Fixpod Experts Bring Old Tech Back Up to Speed
Fixpod launched in 2008 and mainly repaired iPods, as iPhones were just beginning to gain traction in Australia. But as iPhones grew in popularity worldwide, the company began servicing more each year.
And Fixpod continues to repair those Apple devices, which include models like the iPhone 5S, introduced in 2013.
“The majority of our repairs are older phones. That includes the iPhone 5S, and the iPhone 7, which is the most common,” David said. “That is a three- to four-year-old phone they already like, so they don’t see the need to upgrade. They may want to wait until the iPhone 13 because they didn’t see a need to upgrade to the latest version. So they want to keep using their current phone until it dies.”
And many of today’s phones are too powerful and feature-rich for the user’s needs. Some people may not need a powerful device designed for gaming, taking portraits, or recording HD video. They may use it primarily to surf the web and communicate with others.
“Sometimes people don’t need the lightest, fastest device or best-of-the-best specs,” David said. “They just need a phone. Sure, it’s got a camera and can do FaceTime, but that’s about the extent of what they need.”
Fixpod ensures that those older devices aren’t slowed down by deteriorating batteries or screen issues that can cause other parts of the phone to lag. And its customers save money by not going directly to the source.
“A lot of manufacturers will say, ‘We don’t fix that, but you can buy the latest device,’” David said. “Instead of fixing it, they try to sell you a new product when you get there.”
Fixpod saves consumers from that pressure. The company also allows them to avoid taking on debt just to have a device that works as it should.
Repairing Devices Can Save Money During Uncertain Times
As the COVID-19 pandemic continues, consumers may try to avoid large purchases that add debt and instead look to save money where they can. Fixpod has been working through lockdowns and other challenges to help consumers keep devices working longer while staying on budget.
“Many people who work from home want their iPad or iPhone repaired because they need it for work. And they can’t really buy a new phone at that time — that’s why our sales went up,” David said. “So I’m seeing a trend there that people are more reluctant to go for a new phone right now.”
Consumers still rely heavily on those devices, which is why Fixpod also offers them a six-month warranty and tips on how to safeguard their devices. According to David, it all starts with the right case.

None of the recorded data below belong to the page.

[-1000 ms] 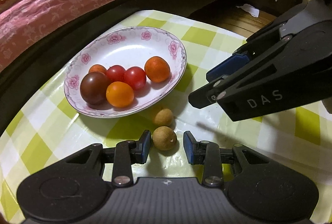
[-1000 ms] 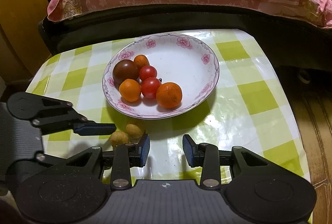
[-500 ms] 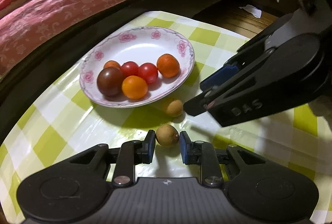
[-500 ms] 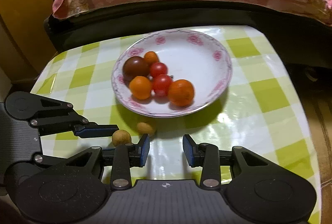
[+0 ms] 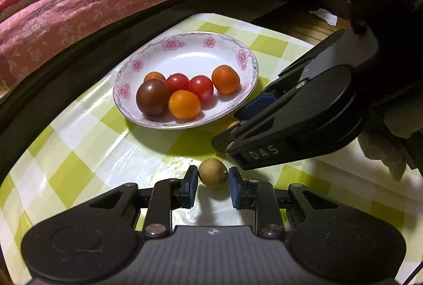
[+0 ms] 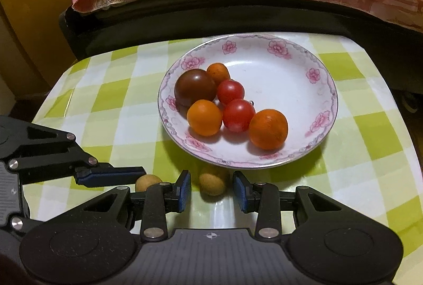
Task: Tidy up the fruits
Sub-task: 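Grasp a brown longan with the left tool while the right tool grasps the other longan, then carry both held longans to the white plate with both tools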
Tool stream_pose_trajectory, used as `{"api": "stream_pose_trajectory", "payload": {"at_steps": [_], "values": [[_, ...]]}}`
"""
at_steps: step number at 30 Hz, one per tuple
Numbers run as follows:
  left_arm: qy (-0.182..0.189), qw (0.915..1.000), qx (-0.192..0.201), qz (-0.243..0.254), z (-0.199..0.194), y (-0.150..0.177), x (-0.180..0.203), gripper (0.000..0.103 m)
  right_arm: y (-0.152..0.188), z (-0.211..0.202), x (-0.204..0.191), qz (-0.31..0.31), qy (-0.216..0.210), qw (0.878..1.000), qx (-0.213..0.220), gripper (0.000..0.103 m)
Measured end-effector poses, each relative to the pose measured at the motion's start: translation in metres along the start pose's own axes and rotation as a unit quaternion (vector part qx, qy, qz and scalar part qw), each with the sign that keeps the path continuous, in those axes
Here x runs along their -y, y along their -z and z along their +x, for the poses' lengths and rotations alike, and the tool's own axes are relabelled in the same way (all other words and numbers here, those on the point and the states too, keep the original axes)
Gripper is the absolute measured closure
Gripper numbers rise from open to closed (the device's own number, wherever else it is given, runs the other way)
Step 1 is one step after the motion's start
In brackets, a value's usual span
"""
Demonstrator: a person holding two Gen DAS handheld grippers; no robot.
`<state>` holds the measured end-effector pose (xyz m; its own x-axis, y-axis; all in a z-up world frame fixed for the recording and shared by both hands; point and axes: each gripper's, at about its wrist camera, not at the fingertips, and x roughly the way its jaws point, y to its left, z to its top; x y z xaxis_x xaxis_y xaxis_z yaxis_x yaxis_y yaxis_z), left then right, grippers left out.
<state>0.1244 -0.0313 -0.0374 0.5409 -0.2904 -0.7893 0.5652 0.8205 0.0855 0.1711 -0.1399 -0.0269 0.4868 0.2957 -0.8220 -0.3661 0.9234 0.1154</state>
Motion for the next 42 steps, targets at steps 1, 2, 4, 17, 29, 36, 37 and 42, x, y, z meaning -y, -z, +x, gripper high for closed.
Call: {"api": "stream_pose_trajectory", "payload": {"at_steps": [1, 2, 4, 17, 29, 36, 37, 42], "values": [[-0.001, 1.0000, -0.002, -0.001, 0.001, 0.001, 0.000, 0.070, 0.000, 0.000, 0.000, 0.000, 0.000, 1.000, 0.001, 0.070], [-0.002, 1.0000, -0.004, -0.002, 0.002, 0.001, -0.001, 0.070, 0.001, 0.000, 0.000, 0.000, 0.000, 1.000, 0.002, 0.070], [-0.001, 1.0000, -0.004, -0.003, 0.003, 0.001, -0.001, 0.070, 0.002, 0.000, 0.000, -0.004, 0.001, 1.000, 0.001, 0.070], [0.008, 0.9999, -0.006, -0.008, 0.007, -0.002, 0.000, 0.070, 0.004, -0.008, 0.004, -0.013, 0.009, 1.000, -0.010, 0.081], [0.018, 0.9996, -0.013, 0.016, -0.003, 0.001, 0.004, 0.072, 0.015, -0.024, 0.007, -0.027, 0.002, 0.999, -0.028, 0.081], [0.019, 0.9995, -0.009, 0.023, -0.005, 0.003, 0.006, 0.072, 0.025, -0.022, 0.004, -0.045, 0.007, 0.998, -0.035, 0.081], [0.018, 0.9995, -0.009, 0.023, -0.004, 0.003, 0.005, 0.072, 0.025, -0.022, 0.004, -0.044, 0.006, 0.998, -0.035, 0.081], [0.013, 0.9997, -0.013, 0.018, 0.000, 0.003, 0.005, 0.068, 0.026, -0.021, 0.005, -0.043, 0.006, 0.998, -0.034, 0.080]]}}
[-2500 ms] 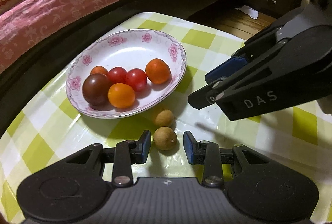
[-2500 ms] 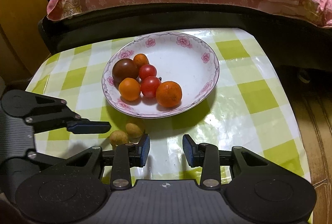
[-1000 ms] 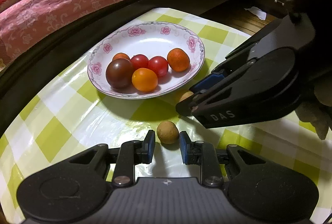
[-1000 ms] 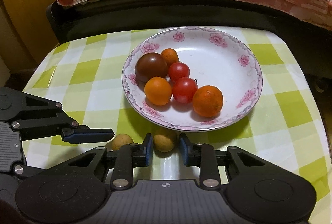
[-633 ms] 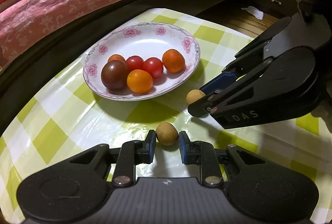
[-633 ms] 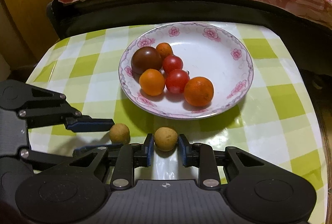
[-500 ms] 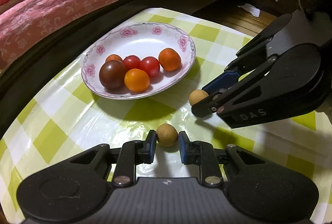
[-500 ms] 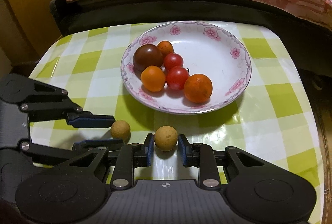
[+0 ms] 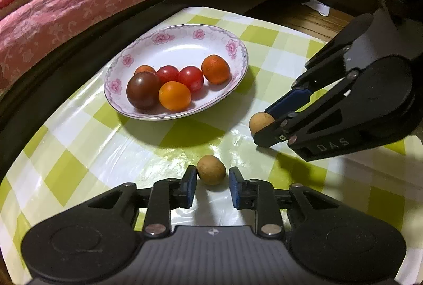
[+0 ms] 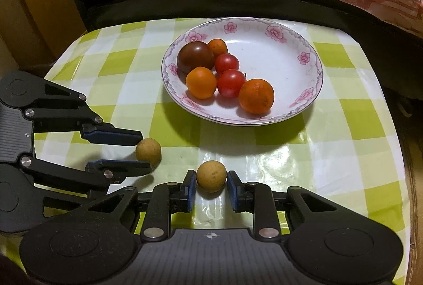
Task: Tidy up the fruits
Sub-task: 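Carry both held longans to the white plate with both tools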
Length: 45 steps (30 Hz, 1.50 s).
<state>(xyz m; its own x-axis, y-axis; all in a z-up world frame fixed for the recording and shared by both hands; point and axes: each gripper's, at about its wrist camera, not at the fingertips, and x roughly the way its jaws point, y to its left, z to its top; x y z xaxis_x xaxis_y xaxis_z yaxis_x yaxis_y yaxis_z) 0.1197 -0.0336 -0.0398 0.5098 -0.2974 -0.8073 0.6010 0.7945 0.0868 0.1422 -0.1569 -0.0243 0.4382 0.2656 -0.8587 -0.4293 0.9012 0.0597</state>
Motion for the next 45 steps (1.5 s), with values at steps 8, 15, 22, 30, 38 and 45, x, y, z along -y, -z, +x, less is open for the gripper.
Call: {"api": "stream_pose_trajectory", "payload": {"at_steps": [8, 15, 22, 30, 38, 45], "values": [[0.001, 1.0000, 0.001, -0.006, 0.006, -0.001, 0.000, 0.068, -0.001, -0.001, 0.001, -0.001, 0.001, 1.000, 0.005, 0.079], [0.002, 0.9999, 0.000, -0.013, 0.006, -0.002, 0.000, 0.070, -0.001, -0.001, 0.000, -0.003, 0.004, 1.000, 0.004, 0.079], [0.001, 0.9999, 0.001, -0.012, 0.004, -0.005, -0.001, 0.070, -0.003, 0.000, -0.002, 0.000, 0.008, 1.000, -0.004, 0.081], [0.001, 0.9996, 0.019, -0.018, -0.007, -0.012, -0.003, 0.070, -0.005, -0.005, 0.000, 0.006, 0.007, 1.000, 0.005, 0.081], [-0.003, 0.9987, 0.046, -0.024, -0.018, -0.025, -0.006, 0.070, -0.016, -0.018, 0.001, 0.016, 0.002, 0.999, 0.035, 0.081], [-0.015, 0.9977, 0.058, -0.030, -0.018, -0.036, -0.011, 0.070, -0.027, -0.025, 0.004, 0.023, 0.006, 0.998, 0.057, 0.081]]}}
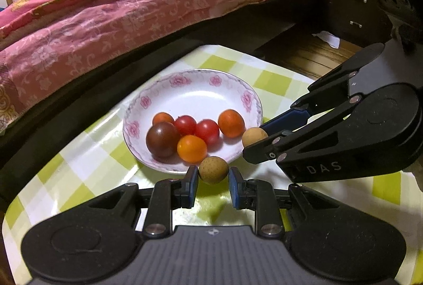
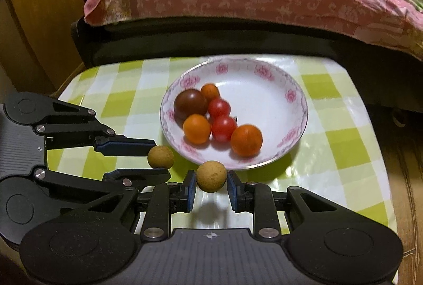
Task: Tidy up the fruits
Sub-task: 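Carry both held longans to the white plate with both tools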
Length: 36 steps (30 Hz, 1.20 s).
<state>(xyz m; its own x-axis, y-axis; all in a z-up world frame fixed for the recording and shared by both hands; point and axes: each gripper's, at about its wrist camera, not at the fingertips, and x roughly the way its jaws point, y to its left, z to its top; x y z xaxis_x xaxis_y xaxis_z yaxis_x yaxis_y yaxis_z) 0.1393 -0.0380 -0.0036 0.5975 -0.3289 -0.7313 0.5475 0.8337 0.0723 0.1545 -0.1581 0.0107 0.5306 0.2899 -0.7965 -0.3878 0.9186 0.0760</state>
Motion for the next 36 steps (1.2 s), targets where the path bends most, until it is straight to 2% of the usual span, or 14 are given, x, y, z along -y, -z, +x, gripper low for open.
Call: {"api": "stream_pose_trajectory", "payload": {"at_steps": [12, 22, 36], "values": [[-0.006, 1.0000, 0.003, 0.000, 0.013, -0.011, 0.002, 0.070, -0.009, 0.006, 0.010, 0.020, 0.012, 1.000, 0.013, 0.081], [-0.013, 0.9999, -0.007, -0.006, 0.026, -0.010, -0.001, 0.070, -0.010, 0.017, 0.014, 0.027, 0.016, 1.000, 0.004, 0.081], [-0.022, 0.9997, 0.001, -0.006, 0.032, -0.012, -0.003, 0.070, -0.014, 0.027, 0.016, 0.030, 0.022, 0.999, 0.006, 0.081]]}}
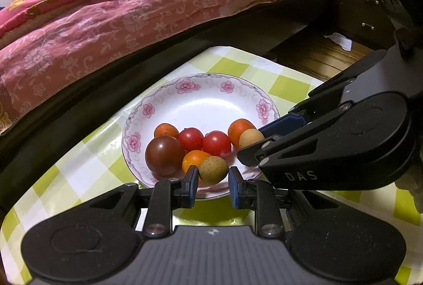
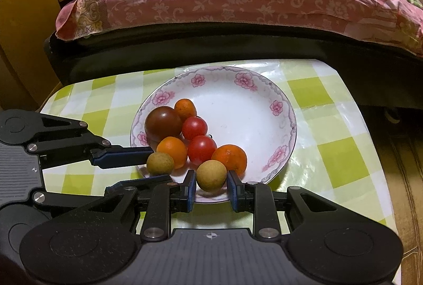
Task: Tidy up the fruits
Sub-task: 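Carry both held longans to the white plate with both tools, then lower the longans into the plate and open both tools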
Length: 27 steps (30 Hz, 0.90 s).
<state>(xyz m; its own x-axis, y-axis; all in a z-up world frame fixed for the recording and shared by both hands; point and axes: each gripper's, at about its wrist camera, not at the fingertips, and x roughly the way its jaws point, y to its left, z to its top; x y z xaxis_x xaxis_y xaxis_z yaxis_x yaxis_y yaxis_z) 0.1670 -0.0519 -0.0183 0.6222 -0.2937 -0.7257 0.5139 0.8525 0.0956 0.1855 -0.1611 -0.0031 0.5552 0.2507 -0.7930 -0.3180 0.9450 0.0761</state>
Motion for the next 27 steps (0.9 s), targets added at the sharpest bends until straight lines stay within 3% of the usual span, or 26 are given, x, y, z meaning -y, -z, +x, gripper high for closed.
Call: {"api": "stream_pose_trajectory", "payload": {"at_steps": [27], "values": [[-0.002, 1.0000, 0.000, -0.004, 0.011, -0.004, 0.002, 0.070, -0.004, 0.006, 0.001, -0.004, 0.014, 1.000, 0.020, 0.080]]}}
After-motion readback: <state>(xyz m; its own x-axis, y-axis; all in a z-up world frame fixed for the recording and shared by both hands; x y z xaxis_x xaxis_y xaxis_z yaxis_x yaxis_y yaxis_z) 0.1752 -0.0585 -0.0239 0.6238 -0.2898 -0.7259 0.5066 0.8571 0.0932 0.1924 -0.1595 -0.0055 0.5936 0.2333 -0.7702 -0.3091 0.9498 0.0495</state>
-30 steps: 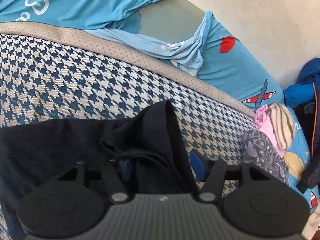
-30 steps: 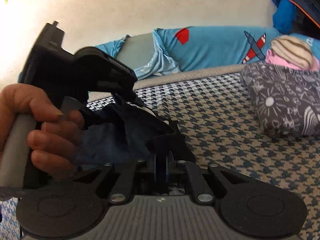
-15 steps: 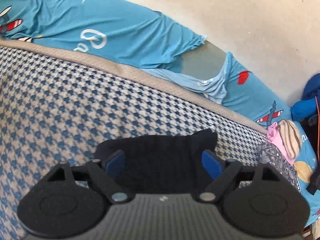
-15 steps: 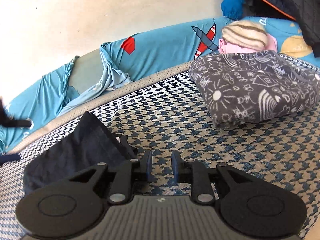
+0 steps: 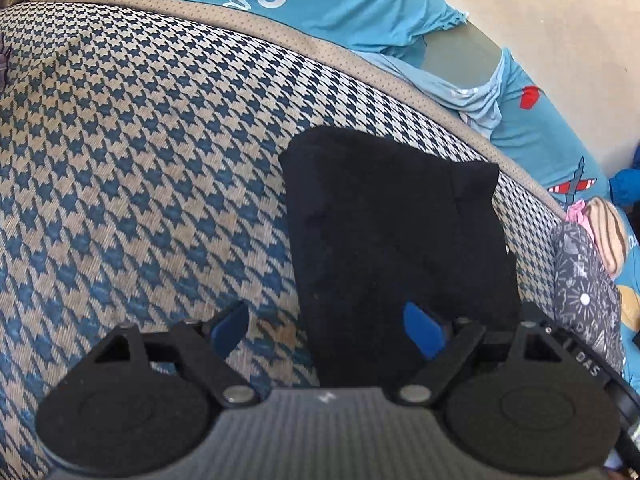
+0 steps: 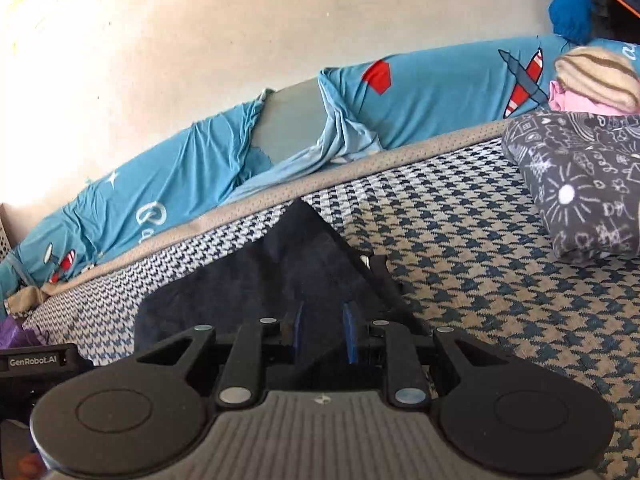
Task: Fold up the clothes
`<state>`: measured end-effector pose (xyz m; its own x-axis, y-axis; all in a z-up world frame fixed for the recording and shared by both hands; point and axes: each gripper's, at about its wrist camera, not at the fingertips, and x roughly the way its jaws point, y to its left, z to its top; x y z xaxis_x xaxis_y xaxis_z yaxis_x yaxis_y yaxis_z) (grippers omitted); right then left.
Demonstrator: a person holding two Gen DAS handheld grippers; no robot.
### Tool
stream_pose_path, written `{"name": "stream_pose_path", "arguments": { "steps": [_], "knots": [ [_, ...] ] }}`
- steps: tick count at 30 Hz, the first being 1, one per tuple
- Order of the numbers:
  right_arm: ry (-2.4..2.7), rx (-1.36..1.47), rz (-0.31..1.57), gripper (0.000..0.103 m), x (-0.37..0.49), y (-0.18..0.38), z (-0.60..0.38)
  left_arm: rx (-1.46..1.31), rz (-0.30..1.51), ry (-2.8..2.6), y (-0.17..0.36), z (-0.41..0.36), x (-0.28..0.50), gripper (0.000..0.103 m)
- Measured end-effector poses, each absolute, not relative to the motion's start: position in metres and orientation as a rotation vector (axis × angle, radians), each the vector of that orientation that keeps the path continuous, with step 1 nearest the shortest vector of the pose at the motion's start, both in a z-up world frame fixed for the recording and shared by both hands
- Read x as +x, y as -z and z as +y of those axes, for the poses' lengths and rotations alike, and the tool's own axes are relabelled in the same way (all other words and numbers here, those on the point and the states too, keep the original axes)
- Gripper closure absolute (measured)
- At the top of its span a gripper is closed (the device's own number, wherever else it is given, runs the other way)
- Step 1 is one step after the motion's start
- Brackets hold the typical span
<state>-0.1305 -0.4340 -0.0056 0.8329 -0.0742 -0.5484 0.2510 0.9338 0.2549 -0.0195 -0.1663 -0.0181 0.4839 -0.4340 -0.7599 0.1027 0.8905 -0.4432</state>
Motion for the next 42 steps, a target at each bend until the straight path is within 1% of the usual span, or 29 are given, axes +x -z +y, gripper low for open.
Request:
{"name": "stream_pose_path", "arguments": {
  "steps": [4,6,8,10,13,16,17,21,25,27,31,35,38,42],
  "knots": [
    [0.234,0.313,0.652,0.084,-0.129,0.022,-0.438,-0.296,1.012,0.347,0.021,-0.175,-0.031,0.018],
    [0.24,0.283,0.65,0.087,-0.131,0.025,-0.437,-0.249,1.008,0.35,0.021,-0.179,-0.035,0.018],
    [0.251,0.255,0.645,0.087,-0.133,0.024,-0.435,-0.216,1.005,0.355,0.021,-0.183,-0.041,0.017],
    [0.256,0.264,0.642,0.084,-0.136,0.023,-0.435,-0.193,1.001,0.36,0.021,-0.185,-0.045,0.014],
    [0.271,0.278,0.665,0.084,-0.137,0.024,-0.437,-0.146,0.996,0.36,0.022,-0.19,-0.051,0.014],
    [0.289,0.251,0.728,0.076,-0.137,0.028,-0.435,-0.11,0.99,0.35,0.021,-0.195,-0.055,0.013],
    [0.295,0.24,0.732,0.075,-0.138,0.029,-0.434,-0.105,0.989,0.347,0.021,-0.196,-0.055,0.013],
    [0.296,0.267,0.697,0.074,-0.144,0.022,-0.437,-0.138,0.985,0.341,0.017,-0.193,-0.056,0.013],
    [0.273,0.329,0.617,0.074,-0.152,0.011,-0.439,-0.145,0.941,0.319,0.006,-0.192,-0.052,0.013],
    [0.241,0.327,0.586,0.074,-0.152,0.006,-0.435,-0.134,0.919,0.308,0.001,-0.194,-0.047,0.012],
    [0.135,0.271,0.556,0.074,-0.148,0.004,-0.417,-0.169,0.937,0.274,0.008,-0.193,-0.036,0.012],
    [0.077,0.199,0.557,0.074,-0.142,0.009,-0.4,-0.151,0.96,0.273,0.02,-0.195,-0.035,0.012],
    [0.064,0.149,0.599,0.074,-0.135,0.02,-0.393,-0.111,0.955,0.276,0.024,-0.197,-0.04,0.011],
    [0.086,0.124,0.677,0.074,-0.13,0.037,-0.391,-0.055,0.953,0.278,0.027,-0.203,-0.047,0.007]
  ]
}}
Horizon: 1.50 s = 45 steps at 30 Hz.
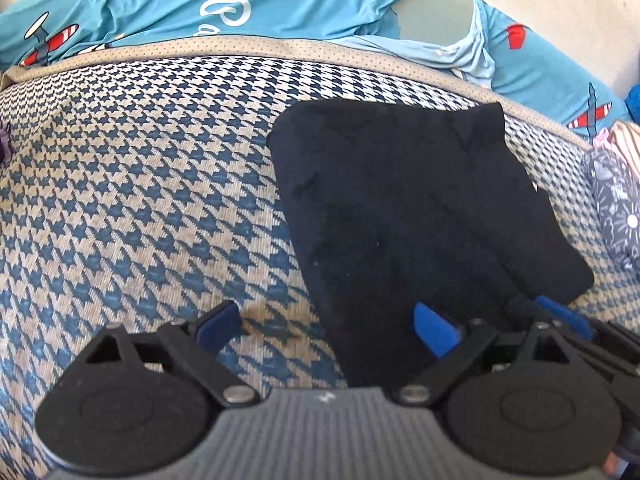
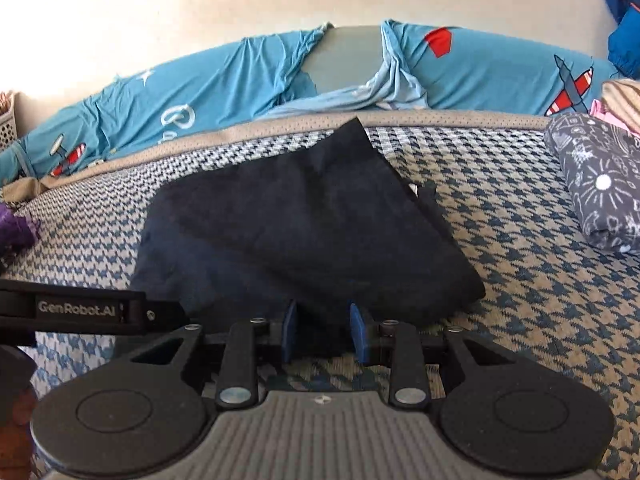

“People should buy a good rubber case with thicker corners. Don’t get plastic cases or wooden cases,” he said. “And it’s probably well worth getting a screen protector. But get a polymer film screen that absorbs some of the impact. We’ve done a bunch of drop tests, and we released our own screen protector, and it’s much stronger than tempered glass.”
That kind of guidance goes along with the company’s philosophy of helping people get the most out of their devices and avoid debt from costly upgrades. And it is why it also prides itself on honesty and customer service.
“We’re not just here to make money. We don’t upsell people on something they don’t need,” David said. “We just tell them what they actually need, and help them if components are slowing their old phone down.”